How to Fix MySQL Replication Error 1396 (CREATE USER Failed) When Slave_SQL_Running Stops


2 views

When your MySQL replication suddenly stops with Slave_SQL_Running: No and error 1396 on a CREATE USER statement, it typically indicates a synchronization conflict between master and slave databases. Here's what's happening under the hood:

SHOW SLAVE STATUS\G
*************************** 1. row ***************************
               Last_Errno: 1396
               Last_Error: Error 'Operation CREATE USER failed for 'user'@'ip'' on query.

The error occurs because:

  • The user already exists on the slave with different authentication parameters
  • There's a privilege mismatch between master and slave
  • The replication user lacks sufficient privileges to execute user management commands

First, skip the problematic transaction:

STOP SLAVE;
SET GLOBAL sql_slave_skip_counter = 1;
START SLAVE;

For persistent solutions:

Always create users through replication:

-- On master:
CREATE USER 'repl_user'@'%' IDENTIFIED BY 'password';
GRANT REPLICATION SLAVE ON *.* TO 'repl_user'@'%';

-- On slave:
STOP SLAVE;
CHANGE MASTER TO MASTER_USER='repl_user', MASTER_PASSWORD='password';
START SLAVE;

When users must exist on both servers:

-- On slave:
DROP USER IF EXISTS 'problem_user'@'ip';
STOP SLAVE;
START SLAVE;

Add these to your my.cnf:

[mysqld]
slave-skip-errors = 1396
replicate-wild-ignore-table=mysql.%

Monitor replication status with:

SHOW SLAVE STATUS\G
SELECT * FROM performance_schema.replication_applier_status_by_worker;

For complex cases, examine the binary log:

SHOW BINLOG EVENTS IN 'mysql-bin.00000X' FROM [position] LIMIT 10;
mysqlbinlog --start-position=[pos] /var/lib/mysql/mysql-bin.00000X

When your MySQL replication breaks with Slave_SQL_Running: No and error 1396 on a CREATE USER statement, it typically indicates a synchronization issue between master and slave. Here's the anatomy of this specific failure:

SHOW SLAVE STATUS\G
*************************** 1. row ***************************
               Last_Errno: 1396
               Last_Error: Error 'Operation CREATE USER failed for 'user'@'ip'' on query

The error occurs because:

  • The user already exists on the slave with different credentials
  • Privilege tables are out of sync
  • There might be a replication filter preventing user creation

For immediate recovery (with understanding this is temporary):

STOP SLAVE;
SET GLOBAL sql_slave_skip_counter = 1;
START SLAVE;

Warning: This only works if the next events in the binary log aren't dependent on this user creation.
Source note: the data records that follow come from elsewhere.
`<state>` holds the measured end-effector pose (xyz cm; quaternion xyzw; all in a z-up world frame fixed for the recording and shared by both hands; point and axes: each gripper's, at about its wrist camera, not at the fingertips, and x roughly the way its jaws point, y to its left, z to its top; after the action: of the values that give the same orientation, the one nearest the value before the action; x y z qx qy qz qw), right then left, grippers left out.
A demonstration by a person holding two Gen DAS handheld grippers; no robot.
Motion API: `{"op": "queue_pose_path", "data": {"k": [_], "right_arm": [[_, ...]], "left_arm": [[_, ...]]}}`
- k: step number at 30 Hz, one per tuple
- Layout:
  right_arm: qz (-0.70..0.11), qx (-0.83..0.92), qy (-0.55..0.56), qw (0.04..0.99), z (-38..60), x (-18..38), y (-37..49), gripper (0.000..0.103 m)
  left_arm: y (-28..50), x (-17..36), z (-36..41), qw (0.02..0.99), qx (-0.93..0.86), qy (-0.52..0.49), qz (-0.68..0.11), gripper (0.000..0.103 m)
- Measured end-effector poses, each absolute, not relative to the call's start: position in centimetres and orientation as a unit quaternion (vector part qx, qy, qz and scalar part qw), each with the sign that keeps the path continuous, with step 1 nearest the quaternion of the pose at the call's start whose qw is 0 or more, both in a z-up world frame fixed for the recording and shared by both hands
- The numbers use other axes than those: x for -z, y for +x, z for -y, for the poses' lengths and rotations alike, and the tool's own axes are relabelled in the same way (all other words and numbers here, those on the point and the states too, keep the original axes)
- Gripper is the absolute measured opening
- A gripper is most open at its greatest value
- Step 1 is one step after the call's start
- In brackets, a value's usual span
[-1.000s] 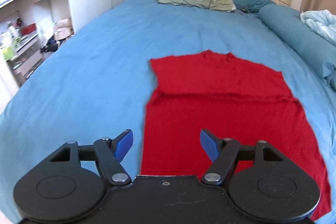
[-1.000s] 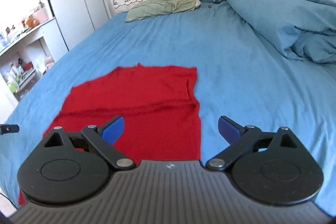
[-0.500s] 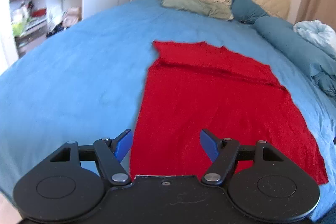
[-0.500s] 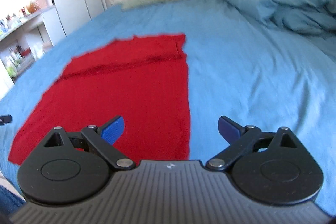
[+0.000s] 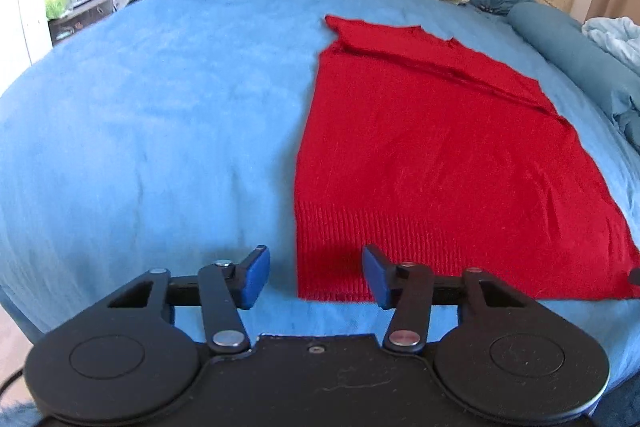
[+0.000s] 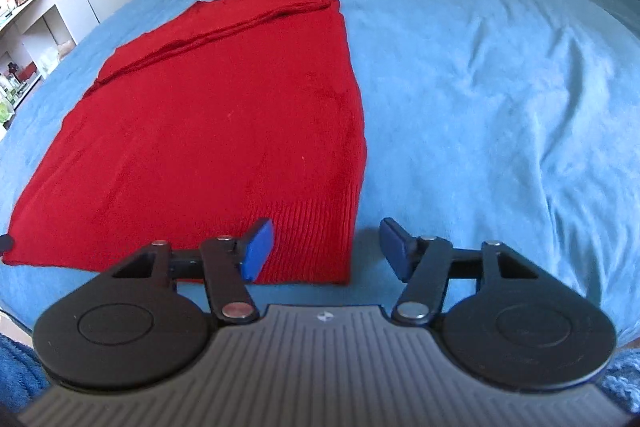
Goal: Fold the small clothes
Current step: 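Move both grippers to the ribbed hem of the folded sweater, then close both grippers on the ribbed hem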
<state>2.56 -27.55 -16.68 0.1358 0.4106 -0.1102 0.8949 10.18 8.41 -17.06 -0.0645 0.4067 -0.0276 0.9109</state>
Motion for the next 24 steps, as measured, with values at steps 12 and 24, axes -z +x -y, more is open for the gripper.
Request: {"op": "queue_pose_path", "data": {"k": [12,24], "right_arm": [[-0.402,0.114,0.136,0.898,26.8,17.6,2.3,0.043],[-0.369,0.106,0.167,0.908,27.6,13.8,2.7,0.021]], "left_arm": [[10.4,17.5,-8.4,0.911,0.052,-0.073,-0.403,0.028],[10.3,11.9,-8.4,0.931,0.063,-0.064,-0.353,0.006]]}}
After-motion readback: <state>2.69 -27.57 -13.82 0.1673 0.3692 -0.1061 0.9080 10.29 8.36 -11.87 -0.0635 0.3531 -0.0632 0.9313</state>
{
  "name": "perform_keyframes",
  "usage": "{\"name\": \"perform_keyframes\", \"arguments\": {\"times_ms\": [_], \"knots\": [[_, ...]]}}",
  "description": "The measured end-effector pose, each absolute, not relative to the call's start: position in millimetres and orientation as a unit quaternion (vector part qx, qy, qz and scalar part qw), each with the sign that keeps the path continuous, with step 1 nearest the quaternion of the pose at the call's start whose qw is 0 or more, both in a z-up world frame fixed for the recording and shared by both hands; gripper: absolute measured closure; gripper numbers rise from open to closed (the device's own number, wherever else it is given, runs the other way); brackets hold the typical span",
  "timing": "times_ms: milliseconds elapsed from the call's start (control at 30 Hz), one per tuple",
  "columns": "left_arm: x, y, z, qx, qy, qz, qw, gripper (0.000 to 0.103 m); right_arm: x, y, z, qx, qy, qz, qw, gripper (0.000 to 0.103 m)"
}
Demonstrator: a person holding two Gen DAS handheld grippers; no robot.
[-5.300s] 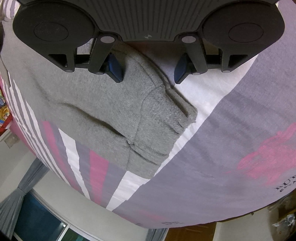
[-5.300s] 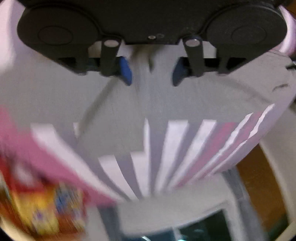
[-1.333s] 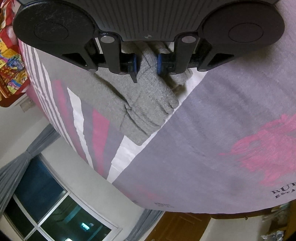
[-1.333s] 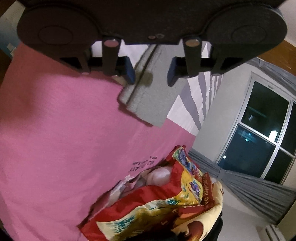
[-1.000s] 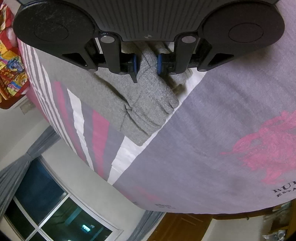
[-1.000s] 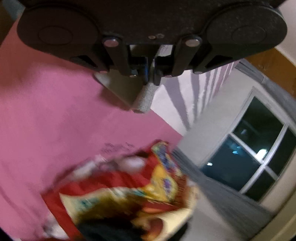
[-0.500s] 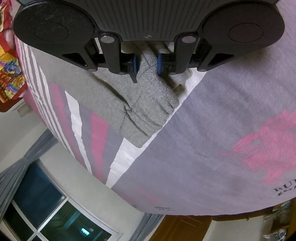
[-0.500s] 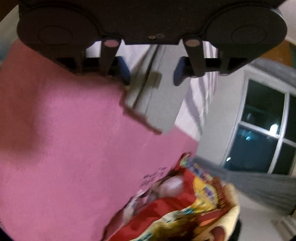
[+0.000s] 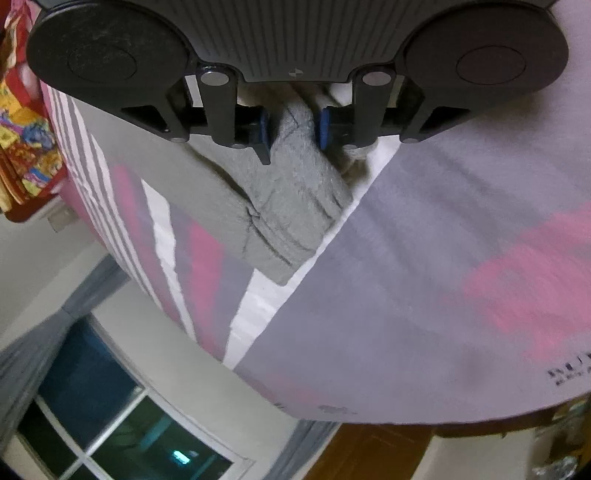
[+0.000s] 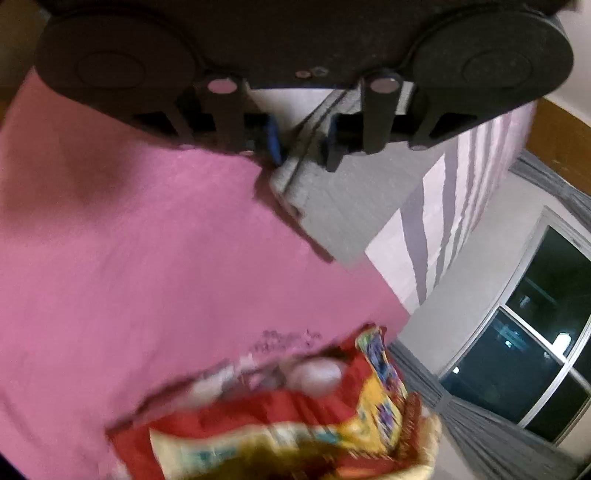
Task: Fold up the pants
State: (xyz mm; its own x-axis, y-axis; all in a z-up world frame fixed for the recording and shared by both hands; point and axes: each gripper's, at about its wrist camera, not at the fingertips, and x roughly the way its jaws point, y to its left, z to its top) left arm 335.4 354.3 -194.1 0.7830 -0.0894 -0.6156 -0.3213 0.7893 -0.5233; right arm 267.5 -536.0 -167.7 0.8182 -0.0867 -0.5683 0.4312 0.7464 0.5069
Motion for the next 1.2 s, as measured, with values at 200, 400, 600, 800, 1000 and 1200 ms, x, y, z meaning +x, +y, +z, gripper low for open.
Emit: {"name": "perform_keyframes", "arguments": {"times_ms": [200,400,600,800,1000,1200], "knots": [[311.2,319.2,-149.6,-0.238,0.262,0.082,0.932,0.070,273.5,-489.7,-133.7,0.201,0.265,-0.062,0.941,0.075],[378.9,217.3,-151.3,-0.168,0.312,-0.016,0.935,0.068,357.8,-362.9,-142.1,0.099,0.343,0.114,0.927,0.075],[434.2,179.2,-187.6,-0.097,0.383,0.015,0.919,0.040,433.9,-295.9,-178.9,0.028,0.423,0.083,0.902,0.076],[432.8,204.9,-154.7,-0.116,0.363,0.005,0.925,0.040,434.6,-265.7,-149.6,0.037,0.386,0.110,0.915,0.071],[461.7,220.1,-181.8,-0.084,0.391,0.022,0.916,0.040,469.3,-156.4,-179.8,0.062,0.412,0.263,0.870,0.069],[473.1,229.2,-161.1,-0.082,0.361,0.018,0.929,0.040,510.3,-87.2,-169.8,0.052,0.403,0.265,0.875,0.061]]}}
To properly fix this without skipping events:

-- On master:
SELECT CONCAT('SHOW GRANTS FOR ''',user,'''@''',host,''';') 
FROM mysql.user WHERE user='problem_user'\G

-- On slave:
DROP USER IF EXISTS 'user'@'ip';
-- Then apply the grants from master

Best practices for user management in replication:

-- Always create users with IF NOT EXISTS:
CREATE USER IF NOT EXISTS 'user'@'ip' IDENTIFIED BY 'password';

-- Or use mysql_native_password explicitly:
CREATE USER 'user'@'ip' IDENTIFIED WITH mysql_native_password AS '*hash';

-- Consider adding to your sync checks:
pt-table-checksum --replicate=percona.checksums --databases=mysql

If you're using replication filters, ensure they don't exclude mysql database:

replicate-ignore-db=mysql  # This would cause our issue

Instead, use:

replicate-wild-ignore-table=mysql.%  # More precise filtering

Set up alerts for these key metrics:

Seconds_Behind_Master > threshold
Slave_SQL_Running = No
Last_Errno != 0

Consider using tools like Percona PMM or Orchestrator for automatic failover scenarios.